Sur la mesure de rétablissement personnel sans liquidation judiciaire
Aux termes de l’article L. 711-1 du code de la consommation, la situation de surendettement des personnes physiques est caractérisée par l’impossibilité manifeste pour le débiteur de bonne foi de faire face à l’ensemble de ses dettes non professionnelles exigibles et à échoir ou à l’engagement donné de cautionner ou d’acquitter solidairement la dette d’un entrepreneur individuel ou d’une société.
L’article L. 741-1 du code de la consommation permet à la commission de surendettement d’imposer un rétablissement personnel sans liquidation judiciaire, lorsque le débiteur se trouve dans une situation irrémédiablement compromise caractérisée par l’impossibilité manifeste de mettre en œuvre des mesures de traitement sous forme de plan et n’est propriétaire d’aucun bien.
Selon l’article L. 741-5 du code de la consommation, le juge saisi d’un recours en contestation contre la mesure de rétablissement personnel sans liquidation judiciaire, peut, avant de statuer faire publier un appel aux créanciers, vérifier, même d’office, la validité des créances, des titres qui les constatent ainsi que le montant des sommes réclamées, et s’assurer que le débiteur est bien de bonne foi et dans l’impossibilité manifeste de faire face à l’ensemble de ses dettes.
Il ressort du dossier transmis par la commission de surendettement des particuliers des Alpes-Maritimes qu’au jour de sa décision, l’endettement de Madame [G] [T] épouse [I] s’élève à 21618,84 euros dont 11627,36 euros au titre de la dette de logement auprès de [R] [N].
Selon dernier décompte arrêté au mois de décembre 2025 inclus, la dette locative s’élève à 18349,36 euros, soit un montant supérieur à celui déclaré comme étant reconnu par la débitrice.
La commission de surendettement des particuliers des Alpes-Maritimes a retenu pour le débiteur des ressources de 839 euros (APL et RSA) et des charges de 1636 euros (loyer, forfait charges courantes,).
Madame [G] [T] épouse [I] régulièrement convoquée n’a pas comparu ni n’a expliqué cette absence de comparution. Elle prive ainsi le juge de toute possibilité de vérifier qu’elle relève bien de la décision préconisée par la commission de surendettement des particuliers des Alpes-Maritimes à son égard, et ce alors même qu’elle ne règle pas le loyer courant.
En considération de l’ensemble de ces éléments, il n’est pas démontré que la situation de Madame [G] [T] épouse [I] est irrémédiablement compromise.
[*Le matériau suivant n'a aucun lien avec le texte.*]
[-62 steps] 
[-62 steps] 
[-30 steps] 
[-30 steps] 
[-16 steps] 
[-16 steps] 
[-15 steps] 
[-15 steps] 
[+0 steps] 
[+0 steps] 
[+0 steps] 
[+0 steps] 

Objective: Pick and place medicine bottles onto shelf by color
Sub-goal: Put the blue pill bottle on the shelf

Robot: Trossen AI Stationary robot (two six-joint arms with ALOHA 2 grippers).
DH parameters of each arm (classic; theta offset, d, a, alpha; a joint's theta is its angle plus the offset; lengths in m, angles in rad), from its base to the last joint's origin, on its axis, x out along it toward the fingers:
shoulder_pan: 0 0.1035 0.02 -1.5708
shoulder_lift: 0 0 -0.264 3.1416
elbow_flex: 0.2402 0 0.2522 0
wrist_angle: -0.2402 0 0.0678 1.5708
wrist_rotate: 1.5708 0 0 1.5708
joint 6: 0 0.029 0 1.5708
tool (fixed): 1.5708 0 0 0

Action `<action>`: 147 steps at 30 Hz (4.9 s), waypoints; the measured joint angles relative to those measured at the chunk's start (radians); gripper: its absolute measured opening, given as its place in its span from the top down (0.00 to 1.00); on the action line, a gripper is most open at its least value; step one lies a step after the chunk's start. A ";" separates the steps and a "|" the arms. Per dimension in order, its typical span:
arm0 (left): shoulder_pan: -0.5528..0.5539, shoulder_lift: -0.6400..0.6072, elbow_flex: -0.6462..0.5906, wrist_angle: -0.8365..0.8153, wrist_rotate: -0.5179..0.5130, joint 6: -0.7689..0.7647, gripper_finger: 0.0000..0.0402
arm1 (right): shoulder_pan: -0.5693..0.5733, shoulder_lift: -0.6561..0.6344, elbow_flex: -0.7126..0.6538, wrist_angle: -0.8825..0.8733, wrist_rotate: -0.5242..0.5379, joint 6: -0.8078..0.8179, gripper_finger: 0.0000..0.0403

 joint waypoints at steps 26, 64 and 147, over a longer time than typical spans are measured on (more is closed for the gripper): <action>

Il sera donc fait droit à la demande de Monsieur [R] [N].
PAR CES MOTIFS
Le juge des contentieux de la protection, statuant après débats en audience publique par mise à disposition au greffe, par jugement réputé contradictoire, en premier ressort,
DECLARE recevable en la forme le recours de Monsieur [R] [N] contre la mesure imposée de rétablissement personnel sans liquidation judiciaire émise par la Commission de surendettement des particuliers à l’égard de Madame [G] [T] épouse [I] ;
DIT n’y avoir lieu au prononcé d’une mesure de rétablissement personnel sans liquidation judiciaire ;
DIT que la présente décision sera notifiée par lettre recommandée avec accusé de réception aux parties et par lettre simple à la commission de surendettement des particuliers des Alpes-Maritimes ;
RAPPELLE qu’en application de l’article R. 713-10 du code de la consommation, ce jugement est immédiatement exécutoire ;
LAISSE les dépens à la charge du Trésor Public.